Mientras observaba el gorro de Giuditta notó una mancha de color rojo oscuro en el interior de la vuelta. Parecía sangre.
Benedetta acarició el pecho carenado de su poderoso amante, que se hinchaba y se deshinchaba con regularidad. Dormía profundamente.
—Necesito tu dinero y no puedo esperar… amor mío —murmuró.
Abrió el pequeño saco de terciopelo y seda que el príncipe llevaba en el cinturón y sacó tres monedas de oro. Se levantó y cogió el saquito que contenía el pelo de Giuditta. Salió de la habitación y del palacio, y ordenó a un criado que la llevase a casa de la maga Reina.

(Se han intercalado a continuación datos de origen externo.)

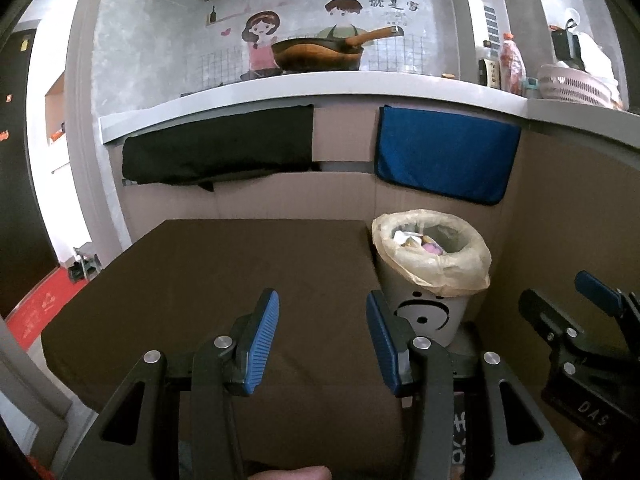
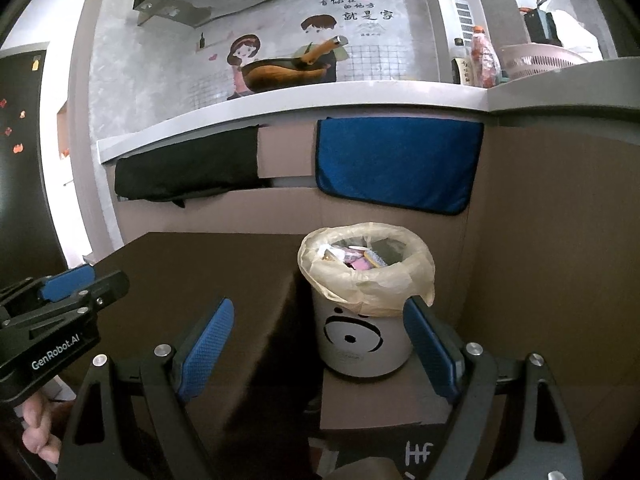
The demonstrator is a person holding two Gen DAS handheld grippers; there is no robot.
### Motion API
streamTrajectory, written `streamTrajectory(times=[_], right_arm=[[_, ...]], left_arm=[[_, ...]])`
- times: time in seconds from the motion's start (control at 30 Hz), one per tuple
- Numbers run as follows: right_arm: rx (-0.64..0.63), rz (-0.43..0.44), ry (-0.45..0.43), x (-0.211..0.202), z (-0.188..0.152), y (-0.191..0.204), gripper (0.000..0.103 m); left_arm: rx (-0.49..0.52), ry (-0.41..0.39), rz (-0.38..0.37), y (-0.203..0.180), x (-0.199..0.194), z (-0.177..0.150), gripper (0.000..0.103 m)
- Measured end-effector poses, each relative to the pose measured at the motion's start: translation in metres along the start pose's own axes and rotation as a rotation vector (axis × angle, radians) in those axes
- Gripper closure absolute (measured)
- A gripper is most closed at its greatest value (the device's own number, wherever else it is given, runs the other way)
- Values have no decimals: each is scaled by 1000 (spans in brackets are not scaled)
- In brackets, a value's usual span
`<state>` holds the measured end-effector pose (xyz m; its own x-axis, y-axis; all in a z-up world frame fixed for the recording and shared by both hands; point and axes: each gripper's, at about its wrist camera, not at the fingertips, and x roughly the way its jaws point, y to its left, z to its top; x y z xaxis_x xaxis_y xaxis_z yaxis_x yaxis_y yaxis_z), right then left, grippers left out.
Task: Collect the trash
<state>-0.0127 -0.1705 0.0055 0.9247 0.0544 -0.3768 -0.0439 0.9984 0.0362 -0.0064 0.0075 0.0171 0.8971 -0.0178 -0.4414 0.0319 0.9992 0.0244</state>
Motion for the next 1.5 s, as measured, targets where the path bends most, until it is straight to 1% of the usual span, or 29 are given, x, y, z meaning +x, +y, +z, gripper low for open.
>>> streamTrajectory(times=[0.4,0.77,1.5], right_arm=[[0,13,2,-3,0,2,19],[-7,22,8,0,3,7,19],[-4,16,-6,-1,6,9,18]], left_arm=[[-9,-10,4,10,-4,1,56],[-13,-11,54,9,-5,0,56],[-24,-34,37,11,-7,1,56]])
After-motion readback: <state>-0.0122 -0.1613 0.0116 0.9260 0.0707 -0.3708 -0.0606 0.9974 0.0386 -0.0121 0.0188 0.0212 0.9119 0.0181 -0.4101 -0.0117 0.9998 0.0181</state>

—¿Has traído todo lo que te pedí? —le preguntó la maga.
Benedetta le entregó el saquito con el mechón de pelo y el gorro amarillo.
—Hay una mancha dentro del gorro —dijo enseñándosela—. Parece sangre.
—¿Será una bruja? —aventuró la maga riéndose. Acto seguido abrió el saquito y sacó el mechón—. Está mojado —dijo haciendo una mueca.
—Sí —asintió Benedetta—. He escupido dentro.